An ounce of prevention is worth a pound of cure.
Teresa Walters of Regional Prevention Center of the Flint Hills has a mission — to prevent substance abuse in youth. The Regional Prevention Center of the Flint Hills is a program of the Mental Health Center of East Central Kansas.
Walters’ expertise in the prevention field has paid off. She has been appointed to the board of the Kansas Family Partnership Inc. (KFP), a state-wide non-profit agency that has been providing research-based drug and alcohol prevention resources and training opportunities for individuals, organizations and policy-makers throughout Kansas for the past 10 years.
“I felt very honored,” Walters said. “Just the qualities of the other board members. I feel very honored that they needed my input. I am honored to be able to have an even more active role with KFP through service as a board member.”
The KFP also provides support to community coalitions all across Kansas on substance abuse issues. They sponsor programs like the Red Ribbon Week and SADD.

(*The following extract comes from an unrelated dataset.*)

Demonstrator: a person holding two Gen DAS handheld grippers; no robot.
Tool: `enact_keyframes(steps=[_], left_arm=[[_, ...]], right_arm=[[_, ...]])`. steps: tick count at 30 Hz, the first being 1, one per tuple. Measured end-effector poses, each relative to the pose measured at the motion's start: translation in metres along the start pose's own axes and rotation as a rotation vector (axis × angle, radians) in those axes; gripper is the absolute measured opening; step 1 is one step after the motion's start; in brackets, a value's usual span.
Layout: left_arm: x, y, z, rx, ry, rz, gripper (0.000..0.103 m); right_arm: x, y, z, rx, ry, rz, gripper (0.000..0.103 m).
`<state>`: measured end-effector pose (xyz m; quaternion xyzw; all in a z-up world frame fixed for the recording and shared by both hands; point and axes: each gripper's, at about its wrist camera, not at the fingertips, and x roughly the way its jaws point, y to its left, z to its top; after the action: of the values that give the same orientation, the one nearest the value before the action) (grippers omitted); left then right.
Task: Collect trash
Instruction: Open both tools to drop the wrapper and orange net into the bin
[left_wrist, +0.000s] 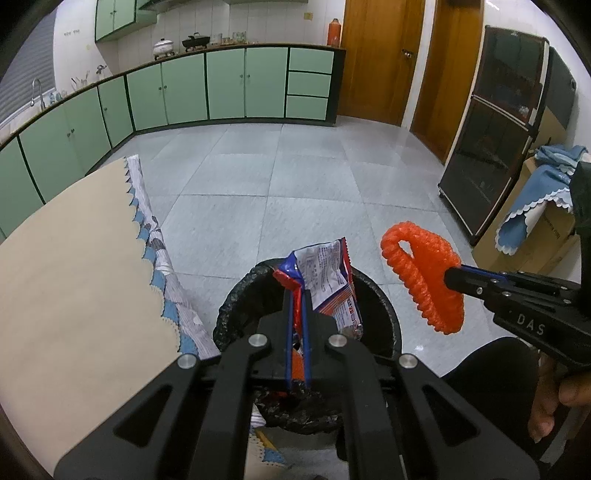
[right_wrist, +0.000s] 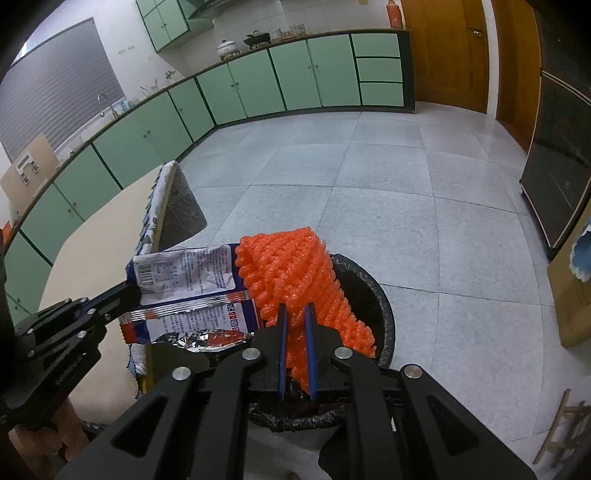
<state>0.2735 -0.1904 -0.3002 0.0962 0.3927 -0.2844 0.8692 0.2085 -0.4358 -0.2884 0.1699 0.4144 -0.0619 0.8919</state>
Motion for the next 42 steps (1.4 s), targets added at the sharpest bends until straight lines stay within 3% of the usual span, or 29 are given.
enact_keyframes(steps=[12, 22, 25, 26, 27, 29, 30, 31, 38, 42], left_arm=[[0.021, 0.001, -0.001, 0.002, 0.047, 0.018, 0.003], [0.046, 0.002, 0.01, 0.005, 0.083, 0.034, 0.004], [0.055, 0.004, 0.01, -0.01, 0.103, 0.031, 0.009], [0.059, 0.006, 0.01, -0.019, 0.109, 0.032, 0.009], [0.063, 0.008, 0.01, -0.023, 0.117, 0.033, 0.012], [0.069, 0.009, 0.01, -0.023, 0.131, 0.041, 0.035], [0.07, 0.01, 0.009, -0.026, 0.128, 0.049, 0.056], [0.071, 0.01, 0.009, -0.027, 0.121, 0.054, 0.061], [0.075, 0.01, 0.007, -0.024, 0.126, 0.054, 0.063], [0.058, 0.013, 0.005, -0.029, 0.096, 0.074, 0.079]], right_arm=[[0.017, -0.001, 0.0, 0.005, 0.039, -0.006, 0.009], [0.056, 0.002, 0.005, -0.009, 0.096, -0.012, 0.01], [0.07, -0.003, 0.005, 0.023, 0.118, -0.03, 0.021], [0.075, -0.004, 0.005, 0.026, 0.124, -0.032, 0.031], [0.078, -0.005, 0.005, 0.029, 0.13, -0.032, 0.038], [0.082, -0.006, 0.002, 0.03, 0.137, -0.031, 0.039], [0.082, -0.007, 0.001, 0.028, 0.138, -0.031, 0.039], [0.082, -0.007, 0.0, 0.029, 0.138, -0.032, 0.039], [0.073, -0.016, -0.002, 0.057, 0.131, -0.029, 0.039], [0.059, -0.012, 0.0, 0.051, 0.105, -0.027, 0.049]])
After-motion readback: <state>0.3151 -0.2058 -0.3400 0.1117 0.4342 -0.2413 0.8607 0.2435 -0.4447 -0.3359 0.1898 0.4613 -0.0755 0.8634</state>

“They have all these resources available to communities,” Walters said of the benefit of KFP. “A lot of these community coalitions have shoe-string budgets. Everything they focus on is mainly statewide. They get the message out about drinking and substance abuse.”
According to the RPCHF’s brochure, Walters works at one of 13 RPCHFs across the state that are research-based prevention services that reduce the risks and increase protective factors in Kansas families and communities with the goal of working to build a strong foundation of community support for the reduction of youth problem behaviors.

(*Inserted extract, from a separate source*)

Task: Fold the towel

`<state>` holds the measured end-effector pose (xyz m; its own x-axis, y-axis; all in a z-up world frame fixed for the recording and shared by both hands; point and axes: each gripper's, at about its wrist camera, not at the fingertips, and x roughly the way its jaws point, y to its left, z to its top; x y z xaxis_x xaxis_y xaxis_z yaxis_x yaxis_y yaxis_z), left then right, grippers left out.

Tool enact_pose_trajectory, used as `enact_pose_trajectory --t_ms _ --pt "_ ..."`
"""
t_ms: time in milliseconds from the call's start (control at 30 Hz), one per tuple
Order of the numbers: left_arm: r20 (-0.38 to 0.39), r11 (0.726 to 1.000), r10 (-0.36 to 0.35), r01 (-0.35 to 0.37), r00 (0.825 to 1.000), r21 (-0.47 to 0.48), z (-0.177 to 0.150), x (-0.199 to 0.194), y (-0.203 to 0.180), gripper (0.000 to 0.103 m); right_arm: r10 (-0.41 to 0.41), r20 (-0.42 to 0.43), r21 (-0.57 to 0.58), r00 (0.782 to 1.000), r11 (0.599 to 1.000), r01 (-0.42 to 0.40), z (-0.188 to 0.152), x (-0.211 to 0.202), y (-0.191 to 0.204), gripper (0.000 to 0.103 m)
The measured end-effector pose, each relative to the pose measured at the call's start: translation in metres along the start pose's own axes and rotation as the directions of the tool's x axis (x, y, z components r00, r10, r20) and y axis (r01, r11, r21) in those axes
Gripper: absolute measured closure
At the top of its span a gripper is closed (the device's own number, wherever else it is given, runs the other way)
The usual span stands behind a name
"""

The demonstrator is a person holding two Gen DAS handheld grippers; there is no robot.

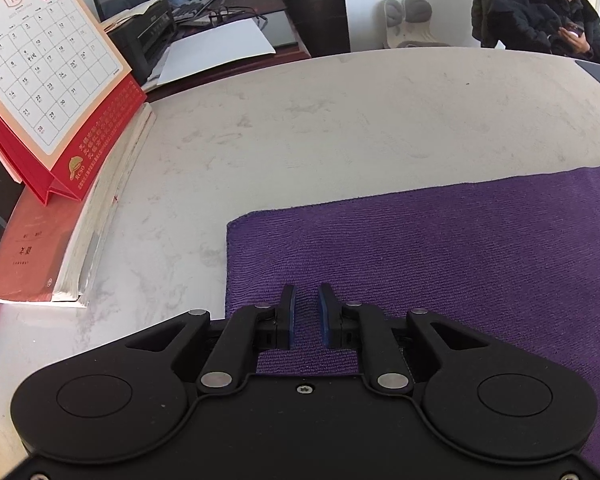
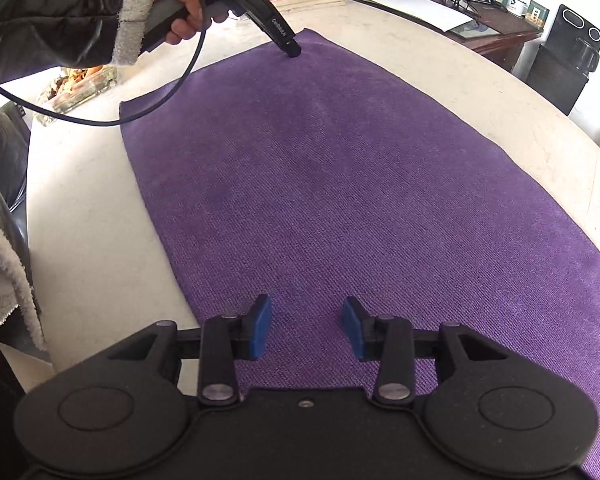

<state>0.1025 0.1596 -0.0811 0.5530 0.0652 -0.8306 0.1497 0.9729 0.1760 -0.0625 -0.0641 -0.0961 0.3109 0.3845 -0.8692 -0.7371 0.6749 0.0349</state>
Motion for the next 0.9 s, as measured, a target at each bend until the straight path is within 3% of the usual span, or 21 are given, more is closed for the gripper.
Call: enact_pose_trajectory --t_ms 100,233,367,500,733,900 --pt "0.026 0.999 -0.015 0.016 1.0 -0.041 -0.005 -0.027 0.004 0.091 0.005 0.027 0.02 1.0 1.0 -0.005 0.004 -0.013 -0.011 0.067" --pt "0.047 0.989 -0.099 0.104 0.994 -0.103 -0.032 -0.075 0.0 0.09 -0.095 0.099 0.165 0.991 0.983 0.078 0.007 -0.035 -0.062 0.065" --pt "-0.036 0.98 -0.175 0.17 0.984 -0.103 -0.069 -0.09 -0.024 0.09 -0.183 0.087 0.239 0.979 0.958 0.158 0.013 -0.029 -0.112 0.065" --pt "-0.125 0.982 -0.168 0.156 0.978 -0.104 -0.096 -0.083 -0.038 0.09 -0.2 0.068 0.237 0.977 0.955 0.179 0.027 -0.006 -0.144 0.065" --pt "-0.141 0.977 -0.148 0.123 0.979 -0.177 -0.109 -0.083 -0.032 0.089 -0.183 0.04 0.233 0.982 0.958 0.169 0.033 0.023 -0.164 0.065" --pt "-0.145 0.974 -0.133 0.102 0.98 -0.201 -0.109 -0.079 -0.029 0.088 -0.166 0.052 0.231 0.985 0.961 0.15 0.035 0.029 -0.172 0.058"
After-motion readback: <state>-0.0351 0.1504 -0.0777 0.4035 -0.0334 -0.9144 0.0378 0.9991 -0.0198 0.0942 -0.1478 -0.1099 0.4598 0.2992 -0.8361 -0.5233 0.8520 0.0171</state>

The mental health-based RPCHF covers six counties: Coffey, Osage, Lyon, Morris, Chase and Marion.
Walters said her job is to make sure communities that have community coalitions are doing prevention right.
“We call it prevention science,” Walters said. “It’s more than just sticking a red ribbon on a kid once a year and saying ‘Just say no.’ You have to look at a lot of factors.”

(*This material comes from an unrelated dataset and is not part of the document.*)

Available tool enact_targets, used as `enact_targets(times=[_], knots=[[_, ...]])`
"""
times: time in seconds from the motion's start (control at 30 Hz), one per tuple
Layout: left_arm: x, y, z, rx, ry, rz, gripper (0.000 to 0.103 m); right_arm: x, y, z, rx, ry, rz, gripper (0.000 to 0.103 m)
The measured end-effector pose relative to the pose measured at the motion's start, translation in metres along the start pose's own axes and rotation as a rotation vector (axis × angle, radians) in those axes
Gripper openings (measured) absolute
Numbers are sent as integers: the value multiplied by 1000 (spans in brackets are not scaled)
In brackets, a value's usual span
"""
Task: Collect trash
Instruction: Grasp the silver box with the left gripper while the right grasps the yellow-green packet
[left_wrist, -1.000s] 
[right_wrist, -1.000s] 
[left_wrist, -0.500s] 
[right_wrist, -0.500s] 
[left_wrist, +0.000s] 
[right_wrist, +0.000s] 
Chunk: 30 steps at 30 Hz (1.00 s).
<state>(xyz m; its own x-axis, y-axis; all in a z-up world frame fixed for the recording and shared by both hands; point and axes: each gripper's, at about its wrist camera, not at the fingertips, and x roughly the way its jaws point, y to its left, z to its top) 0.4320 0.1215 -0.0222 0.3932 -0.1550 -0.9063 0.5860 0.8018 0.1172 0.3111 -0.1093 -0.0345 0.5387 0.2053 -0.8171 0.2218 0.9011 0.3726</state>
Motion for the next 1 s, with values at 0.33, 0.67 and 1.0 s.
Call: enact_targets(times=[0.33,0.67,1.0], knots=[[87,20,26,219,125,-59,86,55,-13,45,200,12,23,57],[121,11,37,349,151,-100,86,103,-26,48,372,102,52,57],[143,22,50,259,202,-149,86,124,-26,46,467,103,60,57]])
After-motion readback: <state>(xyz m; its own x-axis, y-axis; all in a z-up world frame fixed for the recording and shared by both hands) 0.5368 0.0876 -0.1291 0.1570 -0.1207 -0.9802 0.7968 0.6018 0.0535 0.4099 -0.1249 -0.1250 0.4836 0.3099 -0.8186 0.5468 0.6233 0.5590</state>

Knowing those factors is another place where Walters comes in. She identifies risk factors and helps community groups such as schools, parents, youth group leaders, businesses and community and civic organizations focus on those factors.
She also helps make sure communities are proficient in specific grants such as the Drug-Free Community grant. This grant, which four of the six counties RPCHF covers receives funding from, mandates that the coalitions have to collaborate on 12 sectors including law enforcement, schools, parents and youth.
“We look at those programs and see if they are efficient,” Walters said. “We also help them seek funding (for those programs).”
Walters said there is a great benefit to the community in having a prevention coalition.
“Those communities that have coalitions have an advantage,” Walters said. “It’s typically a community coalition that drives community efforts. We need to move away from that mentality that ‘kids will be kids.’”
Walters said she enjoys her job and it comes naturally to her.
“Prevention just seems as a “no-brainer” to me,” Walters said in a letter to KFP. “I strive to make policy makers and others realize how our communities and our entire state can be healthier in so many ways if we would only adopt a mindset to prevent problems related to substance use/abuse, rather than always waiting to react to them.”
Besides prevention, a lot can be learned from treatment of substance abuse from the people who are going through treatment, Walters said.
“They can teach us,” she said. “It’s good to hear how they interpret the messages that we think are so wonderful.”